When I sat down to watch it I worried that some kind of innocence and beauty would be stripped from my mind by its gaudy pollution. I must remind myself of good things, I thought, so I sat with five copies of Middlemarch, placing them around me like crucifixes and garlic placed around the bed in a vampire film. This won't affect you, I told myself. It's just a silly TV comedy. It has nothing to do with life or death.

Instead, it had something to do with burglars. Mrs Brown got an alarm fitted and it kept going off. The alarm kept going off, you see? It kept going off and making a loud noise. That was it. That was the thing which was provoking the audience's deranged laughter. Do you get it? Mrs Brown taps her wee number into the keypad, then rushes to the front door, but the alarm keeps going off before she can vacate the room. Do you see? Do you get it?

No, neither did I. There were some other things in the wispy plot. Her daughter was going to London to visit a sperm bank. Apparently that was funny because it concerned sexual organs. Then some burglars broke in and stole Mrs Brown's chair, so she got a new chair. Then she played poker. Then it ended. Then I took a big blue bottle of Domestos into the bathroom and scrubbed myself clean, but my skin only. Not my mind. How do I get my mind clean of this?

I simply can't understand why this is so popular. Watching it I felt either uncomfortable, puzzled or just plain bored.

But I also felt hate! This is the season of goodwill yet I felt ugly, snaky contempt for every single person who watches this and insists on guffawing and spluttering and howling, and so ensures that this monstrous thing is plastered on BBC1, mopping up all the time, money and attention.

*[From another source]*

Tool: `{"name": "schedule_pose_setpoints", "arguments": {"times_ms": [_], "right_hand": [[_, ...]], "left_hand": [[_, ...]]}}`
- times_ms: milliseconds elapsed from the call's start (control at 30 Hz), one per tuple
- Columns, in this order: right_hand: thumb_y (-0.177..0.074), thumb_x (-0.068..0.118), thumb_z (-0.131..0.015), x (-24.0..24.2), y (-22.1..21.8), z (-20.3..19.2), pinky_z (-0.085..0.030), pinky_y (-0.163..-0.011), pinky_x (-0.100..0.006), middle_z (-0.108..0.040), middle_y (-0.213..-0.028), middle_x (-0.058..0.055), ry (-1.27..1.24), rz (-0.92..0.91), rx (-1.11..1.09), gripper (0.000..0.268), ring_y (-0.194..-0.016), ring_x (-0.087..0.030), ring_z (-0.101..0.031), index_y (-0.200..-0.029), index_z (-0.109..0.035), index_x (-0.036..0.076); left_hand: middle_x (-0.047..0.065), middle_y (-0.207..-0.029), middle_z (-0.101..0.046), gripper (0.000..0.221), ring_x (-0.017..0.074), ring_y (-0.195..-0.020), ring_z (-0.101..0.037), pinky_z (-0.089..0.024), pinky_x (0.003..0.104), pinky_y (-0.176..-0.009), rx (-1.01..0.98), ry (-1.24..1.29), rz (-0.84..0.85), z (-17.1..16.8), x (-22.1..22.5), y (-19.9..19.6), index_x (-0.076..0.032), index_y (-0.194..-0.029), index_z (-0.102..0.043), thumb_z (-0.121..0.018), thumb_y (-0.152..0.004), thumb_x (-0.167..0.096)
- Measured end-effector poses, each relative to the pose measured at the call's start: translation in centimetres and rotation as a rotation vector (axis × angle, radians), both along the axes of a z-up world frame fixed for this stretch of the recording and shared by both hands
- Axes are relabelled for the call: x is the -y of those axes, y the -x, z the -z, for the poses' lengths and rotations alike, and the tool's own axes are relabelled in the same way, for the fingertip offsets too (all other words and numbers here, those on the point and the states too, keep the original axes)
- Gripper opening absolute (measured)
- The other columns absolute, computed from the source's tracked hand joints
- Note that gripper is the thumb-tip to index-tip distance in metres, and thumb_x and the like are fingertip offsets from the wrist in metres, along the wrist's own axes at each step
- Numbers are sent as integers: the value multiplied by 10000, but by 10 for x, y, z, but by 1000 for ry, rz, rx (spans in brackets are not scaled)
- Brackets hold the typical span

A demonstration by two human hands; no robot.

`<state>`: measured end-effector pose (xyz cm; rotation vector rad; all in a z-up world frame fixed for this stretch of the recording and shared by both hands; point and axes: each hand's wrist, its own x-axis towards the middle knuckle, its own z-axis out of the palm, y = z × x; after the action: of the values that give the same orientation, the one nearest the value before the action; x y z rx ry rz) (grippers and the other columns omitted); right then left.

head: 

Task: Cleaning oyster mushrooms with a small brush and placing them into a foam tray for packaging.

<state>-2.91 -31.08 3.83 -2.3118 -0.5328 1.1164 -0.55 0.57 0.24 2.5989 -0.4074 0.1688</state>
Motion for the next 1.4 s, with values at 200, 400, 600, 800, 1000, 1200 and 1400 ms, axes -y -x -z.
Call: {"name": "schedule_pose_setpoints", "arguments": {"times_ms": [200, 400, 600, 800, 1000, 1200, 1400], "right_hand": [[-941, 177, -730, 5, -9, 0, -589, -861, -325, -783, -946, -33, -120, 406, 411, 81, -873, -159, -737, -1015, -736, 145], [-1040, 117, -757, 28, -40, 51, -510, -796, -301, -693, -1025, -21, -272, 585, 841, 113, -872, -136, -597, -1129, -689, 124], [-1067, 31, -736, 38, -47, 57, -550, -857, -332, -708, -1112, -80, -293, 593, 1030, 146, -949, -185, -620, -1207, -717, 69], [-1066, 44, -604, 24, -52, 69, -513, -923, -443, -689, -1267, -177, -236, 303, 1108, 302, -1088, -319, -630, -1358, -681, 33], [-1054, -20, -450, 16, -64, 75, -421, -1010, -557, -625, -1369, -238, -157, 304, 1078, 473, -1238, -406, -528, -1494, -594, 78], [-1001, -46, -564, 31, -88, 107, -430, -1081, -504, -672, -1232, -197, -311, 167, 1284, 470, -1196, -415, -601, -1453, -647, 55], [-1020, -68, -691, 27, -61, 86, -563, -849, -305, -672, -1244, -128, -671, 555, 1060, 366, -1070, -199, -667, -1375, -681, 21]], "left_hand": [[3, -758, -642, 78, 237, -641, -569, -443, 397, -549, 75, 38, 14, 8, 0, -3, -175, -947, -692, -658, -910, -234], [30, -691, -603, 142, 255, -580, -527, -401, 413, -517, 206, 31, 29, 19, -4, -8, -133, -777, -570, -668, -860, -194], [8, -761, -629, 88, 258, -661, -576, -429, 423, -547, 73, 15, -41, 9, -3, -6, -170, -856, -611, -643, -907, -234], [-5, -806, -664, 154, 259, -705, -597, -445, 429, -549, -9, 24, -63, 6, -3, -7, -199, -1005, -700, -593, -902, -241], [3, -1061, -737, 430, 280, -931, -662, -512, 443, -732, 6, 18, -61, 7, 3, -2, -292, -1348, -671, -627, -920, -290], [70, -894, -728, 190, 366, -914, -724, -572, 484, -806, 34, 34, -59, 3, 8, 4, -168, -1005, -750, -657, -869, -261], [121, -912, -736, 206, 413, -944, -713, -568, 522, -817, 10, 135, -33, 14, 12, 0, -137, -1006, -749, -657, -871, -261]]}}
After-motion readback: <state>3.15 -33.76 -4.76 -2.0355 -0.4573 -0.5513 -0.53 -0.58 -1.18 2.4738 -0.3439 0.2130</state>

Who are the millions who watch this? I want to force them into freezing showers and then give them an espresso to shake them out of their stupor. I want to hand them TV listings telling them when they might find some repeats of Toast of London, or Father Ted or Bottom or even the bloody Beechgrove Garden! Anything - anything - is funnier than this. Anything.

But maybe they don't need TV listings and cold water. Maybe I'm the one who's wrong? Maybe Mrs Brown's Boys is good and funny. How can I tell? Me, with my unread Middlemarch on the shelf, who's to say I am the arbiter of taste and art? I once bought Cotton Eye Joe by Rednex, and damn well enjoyed it. I used to dine nightly on something called Tikka Pockets from Farmfoods. I used to fancy Jeremy Paxman. What do I know about taste?

PS can anyone tell me what happens at the end of Middlemarch?